Campy Cold War Classic; precursor to the modern prepper-penned end-of-the-world novel
The Survivalist: Total War is the first episode in Jerry Ahern's Cold War era action adventure series featuring ex-CIA agent turned weapons expert/survivalist, John Rourke. Rourke is a classic "men's fiction" action hero (yes, such a genre existed and was popular in its hey-day). In Total War we discover he is an expert on practically everything including medicine (he's a doctor), piloting aircraft, survivalism (we call it "prepping" today), family man, sniper/weapons/combat (ex-CIA paramilitary), motorcycles, charming women, running through blizzards with luggage while declining a ride, etc. You get the idea. Originally published in 1981, World War III starts with a Soviet invasion of Pakistan from Afghanistan (ahhh, the world as it was in 1981... *sigh*) escalating into a five way nuclear conflagration between the US, USSR, PRC, Pakistan and India, which the US mostly loses. Rourke just happens to be on-hand during the initial Soviet thrust across the Khyber Pass. He flies home to Georgia to warn his doubtful wife that nuclear war is imminent. There is a brief but needless description of their love-making -- needless except to remain in sync with the "men's fiction" model -- before he departs on a trip to train the Royal Canadian Mounties (he gets around). WWIII begins with a Soviet first strike while Rourke is in a commercial jetliner trying to get home. Most of America is devastated. Rourke seems pleased that WWIII vindicates his decision to build a mountain survival sanctuary despite his wife's pre-war reservations. After crash landing the airliner in New Mexico and defeating a 60-person armed motorcycle gang almost single-handedly, Rourke and his new sidekick, Paul Rubenstein, set out across America in search of Rourke's family. And the adventure begins...
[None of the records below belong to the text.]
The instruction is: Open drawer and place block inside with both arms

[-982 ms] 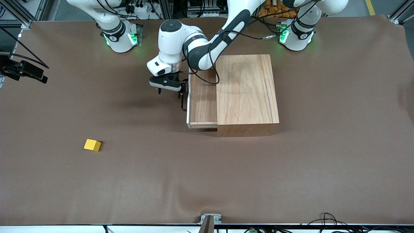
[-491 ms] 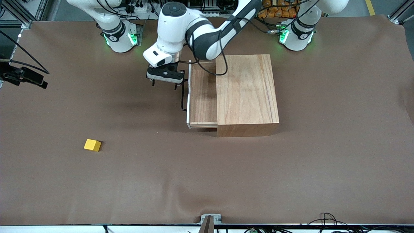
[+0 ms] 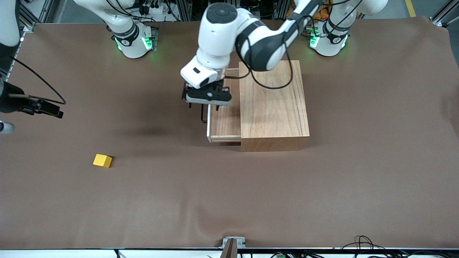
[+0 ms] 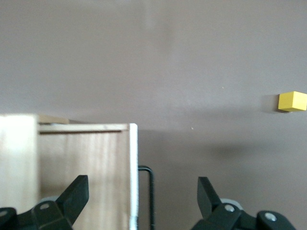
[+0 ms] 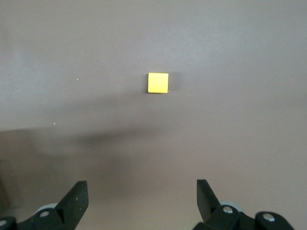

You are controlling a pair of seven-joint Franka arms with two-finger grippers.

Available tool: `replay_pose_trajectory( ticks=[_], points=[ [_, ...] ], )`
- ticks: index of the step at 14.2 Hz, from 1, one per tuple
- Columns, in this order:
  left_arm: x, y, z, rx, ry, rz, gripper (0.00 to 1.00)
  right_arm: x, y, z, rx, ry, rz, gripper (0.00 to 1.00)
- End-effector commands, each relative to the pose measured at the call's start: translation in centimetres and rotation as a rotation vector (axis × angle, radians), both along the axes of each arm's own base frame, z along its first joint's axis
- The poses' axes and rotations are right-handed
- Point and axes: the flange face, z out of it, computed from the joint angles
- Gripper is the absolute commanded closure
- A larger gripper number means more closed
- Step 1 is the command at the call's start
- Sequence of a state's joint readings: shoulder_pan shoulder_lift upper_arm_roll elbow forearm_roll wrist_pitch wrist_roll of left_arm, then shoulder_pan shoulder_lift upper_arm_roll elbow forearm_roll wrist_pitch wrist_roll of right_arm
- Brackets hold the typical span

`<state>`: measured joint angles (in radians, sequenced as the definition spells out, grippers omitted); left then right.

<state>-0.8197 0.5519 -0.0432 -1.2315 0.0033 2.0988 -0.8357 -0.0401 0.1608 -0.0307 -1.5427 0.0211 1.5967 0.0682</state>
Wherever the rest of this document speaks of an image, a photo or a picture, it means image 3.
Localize wooden drawer with white front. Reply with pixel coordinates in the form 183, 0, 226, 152
207, 67, 242, 143

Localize yellow block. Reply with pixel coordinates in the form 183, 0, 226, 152
93, 154, 113, 168

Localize light wooden cabinet box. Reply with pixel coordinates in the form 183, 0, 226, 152
239, 60, 311, 152

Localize brown table cover mat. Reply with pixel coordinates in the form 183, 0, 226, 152
0, 18, 459, 250

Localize orange lumpy objects pile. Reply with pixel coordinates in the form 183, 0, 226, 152
286, 0, 330, 21

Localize white power strip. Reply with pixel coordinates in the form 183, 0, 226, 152
138, 0, 164, 15

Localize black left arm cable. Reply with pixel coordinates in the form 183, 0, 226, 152
237, 0, 323, 90

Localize aluminium frame rail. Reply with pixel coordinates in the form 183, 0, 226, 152
18, 0, 54, 32
429, 0, 459, 27

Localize grey clamp bracket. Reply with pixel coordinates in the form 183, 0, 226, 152
222, 236, 246, 249

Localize brown camera post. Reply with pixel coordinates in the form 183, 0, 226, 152
220, 239, 238, 258

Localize black looped cable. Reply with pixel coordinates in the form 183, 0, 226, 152
341, 235, 387, 251
Jerry Ahern's "The Survivalist" series was the original end-of-the-world novel written by a real prepper. While the series claimed to provide technical insights on survivalism it was short on know-how skills and prepping and very long on describing guns in detail (Jerry Ahern owned Detonics USA and a pair of Detonics Combat Master .45 ACPs figure prominently in the series). The Survivalist follows an end-of-the-world paradigm popular at the time in which America is defeated by the incompetence of politicians and false reassurances of the military. The "prepping" talk was lite, the science was mostly inaccurate and the post-WWIII world was populated by radioactive mutants and SPETSNAZ commandos. Today's apocalyptic fiction is more prepper descriptive and mutants have been replaced by zombies or cannibals. The end now usually comes with government connivance or cover-up -- it's a more dystopian world now than the 1980s.
The Survivalist books are short but action-packed. There isn't much nuance here, just blood, guts and an indestructible protagonist. I understand the series is back out on Kindle. Nice, but I found it in an old-school mass market edition -- just like I first read it as a teenager in 1981. As suspense fiction, it's a 3-star read; as a well-written formulaic classic of Cold War nostalgia, it's 4-star.